Dans l’affaire Feicheng Mining Group v. Liu, la Cour supérieure de justice de l’Ontario (la « CSJO ») a réaffirmé le critère strict devant être appliqué dans le cadre de toute contestation fondée sur l’ordre public portant sur l’exécution de sentences arbitrales étrangères, en soulignant que ce moyen de défense vise des jugements qui seraient fondés sur des lois contraires aux valeurs morales fondamentales de notre régime juridique et non des jugements défavorables fondés sur des faits.
Procédure engagée en Chine
La demanderesse, une société d’État chinoise, a engagé une procédure d’arbitrage contre le défendeur devant la Commission chinoise d’arbitrage économique et commercial international (la « CCAÉCI ») relativement à une entente de remboursement (l’« entente de remboursement ») aux termes de laquelle le défendeur s’était porté garant, solidairement, des dettes d’une société dont il était actionnaire à 50 % et administrateur.
Les parties ont pleinement participé à la procédure d’arbitrage devant la CCAÉCI, notamment en présentant des observations sur la validité de l’entente de remboursement.

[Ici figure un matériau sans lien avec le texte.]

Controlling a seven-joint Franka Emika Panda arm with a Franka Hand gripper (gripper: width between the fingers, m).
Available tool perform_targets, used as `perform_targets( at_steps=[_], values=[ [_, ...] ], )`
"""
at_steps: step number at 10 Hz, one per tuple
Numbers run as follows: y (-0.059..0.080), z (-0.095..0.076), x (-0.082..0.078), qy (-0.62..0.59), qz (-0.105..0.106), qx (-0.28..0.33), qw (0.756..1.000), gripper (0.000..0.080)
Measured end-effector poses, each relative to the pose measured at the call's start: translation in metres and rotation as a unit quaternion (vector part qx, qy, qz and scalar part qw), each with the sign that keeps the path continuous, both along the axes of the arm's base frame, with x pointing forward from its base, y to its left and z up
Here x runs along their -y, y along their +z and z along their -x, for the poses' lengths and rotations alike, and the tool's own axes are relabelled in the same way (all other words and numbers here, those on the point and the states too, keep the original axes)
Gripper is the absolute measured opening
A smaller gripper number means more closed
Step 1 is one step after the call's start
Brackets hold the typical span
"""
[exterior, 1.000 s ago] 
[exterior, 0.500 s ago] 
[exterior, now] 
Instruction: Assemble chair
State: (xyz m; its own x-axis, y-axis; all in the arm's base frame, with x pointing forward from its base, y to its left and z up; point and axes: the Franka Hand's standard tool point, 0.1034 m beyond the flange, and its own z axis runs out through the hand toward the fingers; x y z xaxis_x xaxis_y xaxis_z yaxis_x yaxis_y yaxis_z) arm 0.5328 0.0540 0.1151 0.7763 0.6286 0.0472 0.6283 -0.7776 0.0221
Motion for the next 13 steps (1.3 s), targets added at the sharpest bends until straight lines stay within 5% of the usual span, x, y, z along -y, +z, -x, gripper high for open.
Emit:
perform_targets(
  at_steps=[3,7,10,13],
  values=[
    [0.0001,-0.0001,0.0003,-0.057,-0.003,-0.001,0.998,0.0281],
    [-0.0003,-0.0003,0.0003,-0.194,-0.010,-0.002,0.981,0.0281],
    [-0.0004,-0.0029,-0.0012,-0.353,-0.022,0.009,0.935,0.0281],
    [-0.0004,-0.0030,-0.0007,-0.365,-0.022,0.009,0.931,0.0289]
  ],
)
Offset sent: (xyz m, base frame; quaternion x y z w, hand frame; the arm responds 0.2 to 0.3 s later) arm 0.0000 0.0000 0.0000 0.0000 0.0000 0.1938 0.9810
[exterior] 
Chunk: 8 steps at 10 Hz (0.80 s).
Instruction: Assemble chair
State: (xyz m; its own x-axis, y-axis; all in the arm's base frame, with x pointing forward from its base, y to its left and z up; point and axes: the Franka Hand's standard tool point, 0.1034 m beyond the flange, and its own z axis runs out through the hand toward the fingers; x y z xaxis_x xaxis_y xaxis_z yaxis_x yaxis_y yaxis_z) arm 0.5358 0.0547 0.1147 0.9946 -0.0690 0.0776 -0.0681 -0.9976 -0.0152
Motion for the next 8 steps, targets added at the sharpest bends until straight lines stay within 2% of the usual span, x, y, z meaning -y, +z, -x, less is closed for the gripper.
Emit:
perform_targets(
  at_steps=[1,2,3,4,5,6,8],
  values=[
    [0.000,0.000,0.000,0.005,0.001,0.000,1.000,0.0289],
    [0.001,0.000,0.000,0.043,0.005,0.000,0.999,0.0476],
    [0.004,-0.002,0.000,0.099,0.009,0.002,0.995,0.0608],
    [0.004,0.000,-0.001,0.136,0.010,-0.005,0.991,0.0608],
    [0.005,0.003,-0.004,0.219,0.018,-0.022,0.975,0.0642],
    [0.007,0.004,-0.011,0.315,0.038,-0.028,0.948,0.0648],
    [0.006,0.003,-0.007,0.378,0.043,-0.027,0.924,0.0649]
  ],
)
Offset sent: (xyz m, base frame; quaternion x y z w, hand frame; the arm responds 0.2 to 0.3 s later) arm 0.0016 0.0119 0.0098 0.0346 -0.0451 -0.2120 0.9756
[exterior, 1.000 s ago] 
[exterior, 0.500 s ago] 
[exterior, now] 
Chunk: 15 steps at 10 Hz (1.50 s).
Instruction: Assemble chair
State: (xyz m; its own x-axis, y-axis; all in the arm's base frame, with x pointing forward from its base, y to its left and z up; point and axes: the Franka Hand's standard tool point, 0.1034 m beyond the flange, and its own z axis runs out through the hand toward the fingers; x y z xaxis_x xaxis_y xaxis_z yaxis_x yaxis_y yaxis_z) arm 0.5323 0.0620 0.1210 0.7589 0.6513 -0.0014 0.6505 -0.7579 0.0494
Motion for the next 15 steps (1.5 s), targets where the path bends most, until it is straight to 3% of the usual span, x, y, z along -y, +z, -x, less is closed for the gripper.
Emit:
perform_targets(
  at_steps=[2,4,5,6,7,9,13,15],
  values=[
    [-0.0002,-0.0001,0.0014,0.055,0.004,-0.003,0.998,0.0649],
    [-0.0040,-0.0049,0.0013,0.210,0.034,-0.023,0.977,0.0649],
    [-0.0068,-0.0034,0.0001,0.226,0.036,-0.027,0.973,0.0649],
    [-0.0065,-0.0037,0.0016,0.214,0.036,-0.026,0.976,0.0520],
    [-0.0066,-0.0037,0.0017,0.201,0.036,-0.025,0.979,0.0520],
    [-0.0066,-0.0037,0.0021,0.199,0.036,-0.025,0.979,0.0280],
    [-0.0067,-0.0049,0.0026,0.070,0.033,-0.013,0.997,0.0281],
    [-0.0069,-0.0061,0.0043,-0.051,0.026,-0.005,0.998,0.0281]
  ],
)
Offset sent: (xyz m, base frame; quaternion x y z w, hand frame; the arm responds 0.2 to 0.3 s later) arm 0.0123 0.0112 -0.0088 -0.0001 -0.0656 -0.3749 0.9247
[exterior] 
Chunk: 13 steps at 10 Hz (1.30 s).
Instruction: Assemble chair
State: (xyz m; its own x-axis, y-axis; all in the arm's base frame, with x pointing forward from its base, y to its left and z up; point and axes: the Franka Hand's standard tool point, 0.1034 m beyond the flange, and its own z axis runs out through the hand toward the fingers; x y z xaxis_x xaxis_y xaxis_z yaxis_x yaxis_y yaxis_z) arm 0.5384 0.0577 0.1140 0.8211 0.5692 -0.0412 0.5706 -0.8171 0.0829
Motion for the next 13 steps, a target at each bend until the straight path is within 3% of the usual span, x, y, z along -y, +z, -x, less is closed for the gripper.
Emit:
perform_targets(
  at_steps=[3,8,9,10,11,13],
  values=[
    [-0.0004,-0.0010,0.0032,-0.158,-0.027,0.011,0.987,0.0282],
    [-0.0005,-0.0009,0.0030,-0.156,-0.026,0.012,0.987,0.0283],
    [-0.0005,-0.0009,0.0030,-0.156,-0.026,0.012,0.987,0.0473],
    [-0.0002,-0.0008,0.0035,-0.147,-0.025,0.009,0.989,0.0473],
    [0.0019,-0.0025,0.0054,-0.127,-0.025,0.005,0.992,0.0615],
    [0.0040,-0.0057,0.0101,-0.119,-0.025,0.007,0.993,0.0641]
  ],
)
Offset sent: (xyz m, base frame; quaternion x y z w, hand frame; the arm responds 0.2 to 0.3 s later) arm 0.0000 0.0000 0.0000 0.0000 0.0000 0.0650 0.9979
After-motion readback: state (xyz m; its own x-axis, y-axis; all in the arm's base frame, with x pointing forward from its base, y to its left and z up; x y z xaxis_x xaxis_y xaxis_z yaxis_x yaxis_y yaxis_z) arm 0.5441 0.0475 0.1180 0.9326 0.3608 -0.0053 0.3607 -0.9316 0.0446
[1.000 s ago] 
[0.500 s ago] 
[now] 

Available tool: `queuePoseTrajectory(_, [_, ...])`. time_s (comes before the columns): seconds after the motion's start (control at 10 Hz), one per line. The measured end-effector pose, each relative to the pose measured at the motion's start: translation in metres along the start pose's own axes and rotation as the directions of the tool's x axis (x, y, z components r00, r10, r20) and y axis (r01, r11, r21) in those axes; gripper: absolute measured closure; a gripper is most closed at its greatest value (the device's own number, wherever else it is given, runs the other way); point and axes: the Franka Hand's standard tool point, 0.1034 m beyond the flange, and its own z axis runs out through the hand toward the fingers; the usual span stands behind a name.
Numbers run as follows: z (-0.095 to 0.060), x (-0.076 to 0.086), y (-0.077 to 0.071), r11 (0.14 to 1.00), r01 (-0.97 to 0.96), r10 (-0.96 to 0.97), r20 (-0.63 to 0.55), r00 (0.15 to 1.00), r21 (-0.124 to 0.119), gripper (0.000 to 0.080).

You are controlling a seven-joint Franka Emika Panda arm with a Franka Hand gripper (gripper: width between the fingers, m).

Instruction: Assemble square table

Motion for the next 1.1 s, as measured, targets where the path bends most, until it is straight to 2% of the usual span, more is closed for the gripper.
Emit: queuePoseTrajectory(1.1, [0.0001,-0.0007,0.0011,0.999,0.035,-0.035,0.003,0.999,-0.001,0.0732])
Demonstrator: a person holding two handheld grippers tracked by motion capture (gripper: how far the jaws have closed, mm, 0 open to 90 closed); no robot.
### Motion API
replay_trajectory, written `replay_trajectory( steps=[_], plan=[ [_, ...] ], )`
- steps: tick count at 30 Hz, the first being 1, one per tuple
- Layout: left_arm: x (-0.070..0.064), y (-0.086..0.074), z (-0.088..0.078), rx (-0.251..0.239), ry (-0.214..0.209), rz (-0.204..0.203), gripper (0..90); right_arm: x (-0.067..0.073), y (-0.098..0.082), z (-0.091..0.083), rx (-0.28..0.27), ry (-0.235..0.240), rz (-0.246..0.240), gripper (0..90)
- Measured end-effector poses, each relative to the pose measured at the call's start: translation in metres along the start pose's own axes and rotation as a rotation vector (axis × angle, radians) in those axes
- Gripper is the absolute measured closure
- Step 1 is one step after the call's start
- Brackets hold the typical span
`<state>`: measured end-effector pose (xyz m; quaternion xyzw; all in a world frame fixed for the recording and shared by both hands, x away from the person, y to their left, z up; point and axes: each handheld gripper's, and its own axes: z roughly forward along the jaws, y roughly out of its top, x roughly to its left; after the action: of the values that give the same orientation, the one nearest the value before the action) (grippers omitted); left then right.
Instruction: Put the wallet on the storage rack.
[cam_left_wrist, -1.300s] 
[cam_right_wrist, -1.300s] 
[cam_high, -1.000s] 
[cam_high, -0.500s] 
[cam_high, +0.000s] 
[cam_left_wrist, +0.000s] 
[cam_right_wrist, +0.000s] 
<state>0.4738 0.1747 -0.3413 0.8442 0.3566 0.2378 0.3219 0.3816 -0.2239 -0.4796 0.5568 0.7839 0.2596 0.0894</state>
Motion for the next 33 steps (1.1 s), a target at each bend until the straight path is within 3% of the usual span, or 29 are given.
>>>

Devant la CCAÉCI, le défendeur a affirmé que l’entente de remboursement avait été signée sous la contrainte et qu’elle était donc nulle. Il a fait valoir qu’il avait été menacé et contraint de signer l’entente de remboursement à la suite d’une campagne d’intimidation menée contre lui et sa famille, d’accusations de fraude en matière de contrat et d’accusations criminelles déposées contre lui en Chine, qui ont été retirées quinze jours après la signature de l’entente de remboursement.
La CCAÉCI a finalement rejeté l’argument du défendeur au motif qu’il n’avait pas présenté suffisamment de preuves démontrant qu’il avait été contraint de signer l’entente de remboursement. La seule preuve avancée par le défendeur était le fait que les accusations avaient été abandonnées après la signature de l’entente de remboursement. L’arbitrage s’est ultimement soldé par une décision en faveur de la demanderesse.
Procédure engagée en Ontario
La partie demanderesse a ensuite cherché à faire exécuter en Ontario la sentence arbitrale prononcée par la CCAÉCI. Devant la CSJO, le défendeur a invoqué deux moyens de défense permettant de contester l’exécution de sentences arbitrales, lesquels sont prévus à l’article V de la Convention de New York et à l’article 36 de la Loi type. Le défendeur a déclaré, d’une part, qu’il était inapte à agir au moment de la signature de l’entente de remboursement en raison de problèmes de santé mentale et, d’autre part, que l’exécution serait contraire à l’ordre public, car l’entente de remboursement avait été conclue sous la contrainte. La CSJO a rejeté ces deux arguments, concluant que le défendeur n’avait pas épuisé les voies de recours prévues par le droit chinois et qu’il tentait en réalité de contester indirectement les conclusions factuelles de la CCAÉCI, soit qu’il n’y avait pas eu de contrainte. D’ailleurs, le défendeur n’a signalé aucune faute de la part de la CCAÉCI, ni contesté la compétence de celle-ci ou la procédure d’arbitrage.
La CSJO a noté que, pour s’opposer à l’exécution d’une décision pour des motifs d’ordre public, une partie doit démontrer que cette exécution [Traduction] « porterait gravement atteinte aux principes les plus fondamentaux et les plus explicites de justice et d’équité en Ontario » — un critère très strict. Citant la décision de la Cour suprême du Canada dans l’affaire Beals c. Saldanha, la CSJO a souligné que le moyen de défense fondé sur l’ordre public sert à interdire l’exécution d’un jugement étranger qui serait fondé sur une loi contraire aux valeurs morales fondamentales du régime juridique canadien et non à contester le fondement factuel d’un jugement défavorable. Puisque le défendeur contestait les conclusions factuelles de la CCAÉCI plutôt que les lois chinoises, ce moyen de défense n’était pas recevable.
Principaux points à retenir
Cette décision réaffirme que le moyen de défense fondé sur l’ordre public doit être appliqué d’une manière restrictive. Les tribunaux de l’Ontario ne refuseront pas d’exécuter une sentence arbitrale pour des raisons d’ordre public au seul motif qu’une partie conteste les conclusions factuelles du tribunal arbitral. Ce moyen de défense est axé sur les lois, et non sur les faits.